● What to work on:
Filter the records, keeping every line that has the string "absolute".

● Data shown:
────────────────
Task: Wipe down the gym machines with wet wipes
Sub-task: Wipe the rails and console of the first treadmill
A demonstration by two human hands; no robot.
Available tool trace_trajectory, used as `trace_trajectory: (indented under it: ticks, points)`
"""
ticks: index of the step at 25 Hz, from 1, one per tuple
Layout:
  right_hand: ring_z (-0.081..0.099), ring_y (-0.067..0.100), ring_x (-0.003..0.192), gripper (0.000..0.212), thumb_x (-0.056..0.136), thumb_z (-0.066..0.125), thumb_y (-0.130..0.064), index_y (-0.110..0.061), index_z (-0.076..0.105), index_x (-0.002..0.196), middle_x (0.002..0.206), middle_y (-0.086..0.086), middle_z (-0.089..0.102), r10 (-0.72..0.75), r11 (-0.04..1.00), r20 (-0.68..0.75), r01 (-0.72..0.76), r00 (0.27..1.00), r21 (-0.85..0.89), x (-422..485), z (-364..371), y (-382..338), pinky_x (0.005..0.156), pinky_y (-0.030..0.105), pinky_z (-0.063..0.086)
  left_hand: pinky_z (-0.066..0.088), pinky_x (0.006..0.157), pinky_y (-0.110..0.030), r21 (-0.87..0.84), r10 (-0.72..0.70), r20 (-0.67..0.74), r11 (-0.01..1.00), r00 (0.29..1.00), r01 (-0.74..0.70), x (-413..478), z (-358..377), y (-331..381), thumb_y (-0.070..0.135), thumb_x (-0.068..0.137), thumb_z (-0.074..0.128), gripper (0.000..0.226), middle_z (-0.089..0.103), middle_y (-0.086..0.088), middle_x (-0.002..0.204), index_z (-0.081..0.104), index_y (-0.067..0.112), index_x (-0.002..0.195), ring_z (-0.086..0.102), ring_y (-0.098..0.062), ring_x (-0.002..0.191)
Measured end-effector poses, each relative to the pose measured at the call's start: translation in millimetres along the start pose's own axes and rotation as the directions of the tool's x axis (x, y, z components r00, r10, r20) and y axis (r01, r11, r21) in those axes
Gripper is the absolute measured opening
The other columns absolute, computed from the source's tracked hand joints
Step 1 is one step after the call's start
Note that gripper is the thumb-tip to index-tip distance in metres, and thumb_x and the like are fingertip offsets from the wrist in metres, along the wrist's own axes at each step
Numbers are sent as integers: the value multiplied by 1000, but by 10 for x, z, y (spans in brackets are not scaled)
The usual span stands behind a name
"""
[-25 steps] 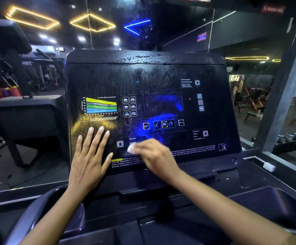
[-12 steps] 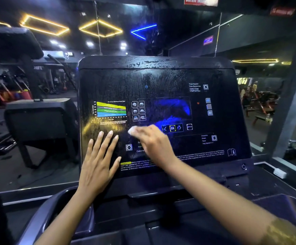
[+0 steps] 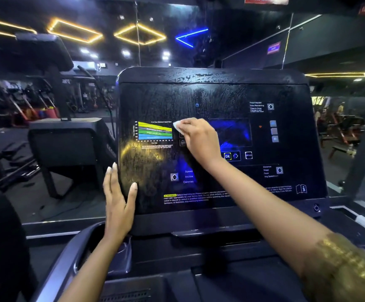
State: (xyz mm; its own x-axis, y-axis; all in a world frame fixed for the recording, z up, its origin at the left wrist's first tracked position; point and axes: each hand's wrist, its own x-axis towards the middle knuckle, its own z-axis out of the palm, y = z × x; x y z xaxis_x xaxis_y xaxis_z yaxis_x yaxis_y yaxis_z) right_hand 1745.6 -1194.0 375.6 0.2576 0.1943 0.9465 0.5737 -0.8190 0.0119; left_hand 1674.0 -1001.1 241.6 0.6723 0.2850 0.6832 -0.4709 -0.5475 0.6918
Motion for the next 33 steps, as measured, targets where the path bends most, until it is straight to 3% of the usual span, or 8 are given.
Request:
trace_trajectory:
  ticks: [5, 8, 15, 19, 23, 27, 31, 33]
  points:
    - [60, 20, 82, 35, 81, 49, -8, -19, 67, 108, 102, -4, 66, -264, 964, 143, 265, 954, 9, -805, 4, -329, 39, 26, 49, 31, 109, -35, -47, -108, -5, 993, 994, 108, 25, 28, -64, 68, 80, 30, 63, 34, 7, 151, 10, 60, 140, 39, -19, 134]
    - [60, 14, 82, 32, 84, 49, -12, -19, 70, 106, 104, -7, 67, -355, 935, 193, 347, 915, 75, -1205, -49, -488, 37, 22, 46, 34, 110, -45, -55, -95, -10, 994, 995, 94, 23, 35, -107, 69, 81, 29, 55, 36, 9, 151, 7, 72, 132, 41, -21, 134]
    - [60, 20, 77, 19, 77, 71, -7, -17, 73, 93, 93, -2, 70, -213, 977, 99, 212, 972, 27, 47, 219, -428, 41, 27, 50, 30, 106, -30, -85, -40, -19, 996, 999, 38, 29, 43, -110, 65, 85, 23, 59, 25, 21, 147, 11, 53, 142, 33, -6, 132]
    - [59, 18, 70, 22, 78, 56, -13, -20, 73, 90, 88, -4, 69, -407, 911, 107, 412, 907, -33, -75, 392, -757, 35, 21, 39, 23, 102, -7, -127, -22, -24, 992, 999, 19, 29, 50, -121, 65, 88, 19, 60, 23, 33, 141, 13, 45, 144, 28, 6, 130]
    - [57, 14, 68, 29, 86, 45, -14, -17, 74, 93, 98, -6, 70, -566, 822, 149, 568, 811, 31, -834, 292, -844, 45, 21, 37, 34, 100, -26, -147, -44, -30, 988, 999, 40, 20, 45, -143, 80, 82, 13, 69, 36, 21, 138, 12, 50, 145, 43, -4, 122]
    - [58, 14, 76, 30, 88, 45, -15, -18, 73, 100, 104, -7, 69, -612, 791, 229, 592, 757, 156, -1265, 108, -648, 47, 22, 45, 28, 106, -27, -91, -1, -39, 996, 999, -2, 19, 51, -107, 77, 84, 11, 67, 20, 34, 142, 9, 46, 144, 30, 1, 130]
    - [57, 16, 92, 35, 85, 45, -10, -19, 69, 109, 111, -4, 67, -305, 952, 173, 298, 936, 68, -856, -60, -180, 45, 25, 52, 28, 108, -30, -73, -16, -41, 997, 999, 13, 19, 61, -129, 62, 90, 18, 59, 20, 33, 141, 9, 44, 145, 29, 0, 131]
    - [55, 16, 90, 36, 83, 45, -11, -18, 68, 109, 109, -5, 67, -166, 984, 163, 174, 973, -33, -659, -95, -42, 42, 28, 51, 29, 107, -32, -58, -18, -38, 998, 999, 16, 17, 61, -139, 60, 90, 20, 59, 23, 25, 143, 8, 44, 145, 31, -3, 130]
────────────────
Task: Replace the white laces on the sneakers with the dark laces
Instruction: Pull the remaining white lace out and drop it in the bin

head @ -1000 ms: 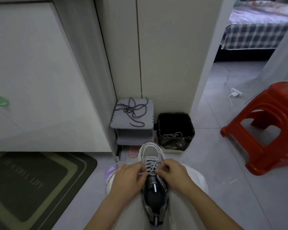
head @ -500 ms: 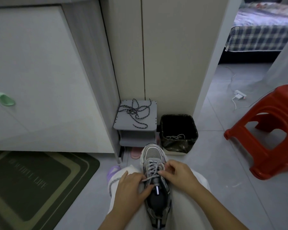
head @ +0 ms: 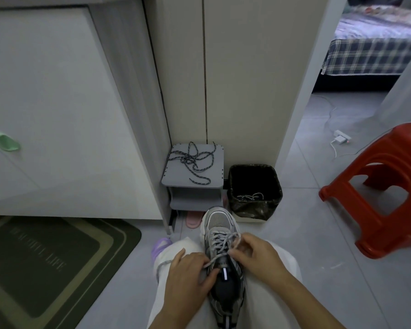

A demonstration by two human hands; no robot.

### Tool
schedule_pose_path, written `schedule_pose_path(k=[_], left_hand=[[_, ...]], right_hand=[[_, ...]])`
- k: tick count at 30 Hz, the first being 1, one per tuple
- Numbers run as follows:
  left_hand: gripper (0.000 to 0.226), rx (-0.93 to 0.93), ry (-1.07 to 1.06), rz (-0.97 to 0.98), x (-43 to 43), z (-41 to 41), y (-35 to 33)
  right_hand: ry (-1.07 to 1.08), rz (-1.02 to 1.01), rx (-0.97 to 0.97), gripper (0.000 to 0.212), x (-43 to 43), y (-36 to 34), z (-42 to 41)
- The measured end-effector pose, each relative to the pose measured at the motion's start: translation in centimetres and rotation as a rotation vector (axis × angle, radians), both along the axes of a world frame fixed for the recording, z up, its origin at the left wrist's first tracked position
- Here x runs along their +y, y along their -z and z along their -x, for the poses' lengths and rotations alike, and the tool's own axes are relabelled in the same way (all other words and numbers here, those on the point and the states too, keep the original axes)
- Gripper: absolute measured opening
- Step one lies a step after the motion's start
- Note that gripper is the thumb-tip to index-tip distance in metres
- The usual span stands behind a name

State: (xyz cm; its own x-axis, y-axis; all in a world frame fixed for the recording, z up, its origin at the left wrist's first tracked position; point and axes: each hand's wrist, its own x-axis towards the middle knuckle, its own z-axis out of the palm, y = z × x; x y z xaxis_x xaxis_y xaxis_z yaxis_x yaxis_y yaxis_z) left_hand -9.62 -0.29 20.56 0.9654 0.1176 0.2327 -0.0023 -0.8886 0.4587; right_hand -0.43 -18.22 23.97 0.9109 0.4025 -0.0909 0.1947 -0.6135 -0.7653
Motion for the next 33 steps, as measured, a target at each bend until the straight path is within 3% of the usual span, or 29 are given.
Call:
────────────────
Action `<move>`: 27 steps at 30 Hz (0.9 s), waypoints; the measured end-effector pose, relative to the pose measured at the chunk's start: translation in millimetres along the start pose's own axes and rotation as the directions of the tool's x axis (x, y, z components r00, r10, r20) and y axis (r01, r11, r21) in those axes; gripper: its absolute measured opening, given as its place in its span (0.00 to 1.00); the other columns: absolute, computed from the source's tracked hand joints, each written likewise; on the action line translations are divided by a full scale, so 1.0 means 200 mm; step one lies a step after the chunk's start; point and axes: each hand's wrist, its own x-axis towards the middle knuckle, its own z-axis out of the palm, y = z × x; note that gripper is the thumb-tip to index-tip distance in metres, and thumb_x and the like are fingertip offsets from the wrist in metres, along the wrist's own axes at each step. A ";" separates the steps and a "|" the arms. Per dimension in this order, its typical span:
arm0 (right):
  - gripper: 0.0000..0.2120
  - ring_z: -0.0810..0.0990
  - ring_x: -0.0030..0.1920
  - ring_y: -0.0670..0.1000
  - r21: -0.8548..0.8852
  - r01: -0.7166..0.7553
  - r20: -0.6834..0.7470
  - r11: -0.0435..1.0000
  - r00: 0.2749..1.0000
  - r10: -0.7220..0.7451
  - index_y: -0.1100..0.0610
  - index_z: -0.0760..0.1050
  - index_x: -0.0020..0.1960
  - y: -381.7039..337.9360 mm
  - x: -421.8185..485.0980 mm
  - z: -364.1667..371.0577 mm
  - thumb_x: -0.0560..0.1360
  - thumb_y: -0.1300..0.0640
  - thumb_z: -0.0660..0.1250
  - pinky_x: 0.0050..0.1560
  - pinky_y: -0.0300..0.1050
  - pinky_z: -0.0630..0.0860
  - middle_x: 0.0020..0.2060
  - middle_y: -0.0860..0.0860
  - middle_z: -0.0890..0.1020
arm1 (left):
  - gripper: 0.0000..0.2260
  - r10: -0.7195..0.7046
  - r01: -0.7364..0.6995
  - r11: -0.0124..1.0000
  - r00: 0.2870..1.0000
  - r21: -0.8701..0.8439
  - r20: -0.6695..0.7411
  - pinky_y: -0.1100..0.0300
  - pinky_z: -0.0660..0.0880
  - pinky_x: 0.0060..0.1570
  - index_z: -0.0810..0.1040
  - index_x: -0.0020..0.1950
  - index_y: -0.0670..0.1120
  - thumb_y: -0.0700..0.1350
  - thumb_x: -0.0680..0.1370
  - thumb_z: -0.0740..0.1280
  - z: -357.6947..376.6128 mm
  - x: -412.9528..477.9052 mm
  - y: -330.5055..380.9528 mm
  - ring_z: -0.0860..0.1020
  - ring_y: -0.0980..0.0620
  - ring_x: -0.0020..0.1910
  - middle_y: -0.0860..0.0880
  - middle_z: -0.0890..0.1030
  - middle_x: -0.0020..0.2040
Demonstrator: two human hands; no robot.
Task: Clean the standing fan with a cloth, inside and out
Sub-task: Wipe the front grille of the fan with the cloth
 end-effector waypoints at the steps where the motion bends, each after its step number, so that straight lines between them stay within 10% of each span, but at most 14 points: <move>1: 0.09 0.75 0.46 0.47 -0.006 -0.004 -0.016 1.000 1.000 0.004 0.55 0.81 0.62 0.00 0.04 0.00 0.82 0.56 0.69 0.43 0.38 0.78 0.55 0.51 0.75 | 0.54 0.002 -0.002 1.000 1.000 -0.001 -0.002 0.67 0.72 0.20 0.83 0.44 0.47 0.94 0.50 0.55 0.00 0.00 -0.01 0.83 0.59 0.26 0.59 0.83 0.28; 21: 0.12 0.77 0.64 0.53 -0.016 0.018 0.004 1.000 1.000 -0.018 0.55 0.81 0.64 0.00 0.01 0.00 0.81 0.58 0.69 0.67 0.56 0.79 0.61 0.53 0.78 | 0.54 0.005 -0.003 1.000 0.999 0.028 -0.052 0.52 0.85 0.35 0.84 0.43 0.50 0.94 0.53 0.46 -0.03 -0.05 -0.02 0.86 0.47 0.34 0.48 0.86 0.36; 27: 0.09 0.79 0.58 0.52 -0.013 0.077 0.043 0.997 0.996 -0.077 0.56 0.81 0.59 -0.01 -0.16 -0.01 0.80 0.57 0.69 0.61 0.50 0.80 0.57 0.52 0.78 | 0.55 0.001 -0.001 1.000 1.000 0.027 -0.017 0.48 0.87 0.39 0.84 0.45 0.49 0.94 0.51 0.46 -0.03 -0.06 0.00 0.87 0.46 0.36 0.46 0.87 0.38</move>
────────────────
● Answer space:
Gripper is the absolute measured opening
The other columns absolute, computed from the source's tracked hand joints
- Gripper: absolute measured opening
Action `<move>`: 27 steps at 30 Hz (0.9 s), waypoints; the measured end-effector pose, relative to the pose measured at the chunk's start: translation in millimetres along the start pose's own axes and rotation as the directions of the tool's x axis (x, y, z components r00, r10, r20) and y axis (r01, r11, r21) in those axes; gripper: its absolute measured opening, given as its place in its span (0.00 to 1.00); the other columns: absolute, computed from the source's tracked hand joints, each written likewise; on the action line translations are divided by a full scale, so 1.0 means 200 mm; step one lies a step after the chunk's start; point and axes: each hand's wrist, its own x-axis towards the middle knuckle, its own z-axis out of the palm, y = z × x; note that gripper is the thumb-tip to index-tip distance in metres, and thumb_x and the like are fingertip offsets from the wrist in metres, along the wrist's own axes at each step. A ";" separates the steps and a "|" the arms. Per dimension in this order, its typical span:

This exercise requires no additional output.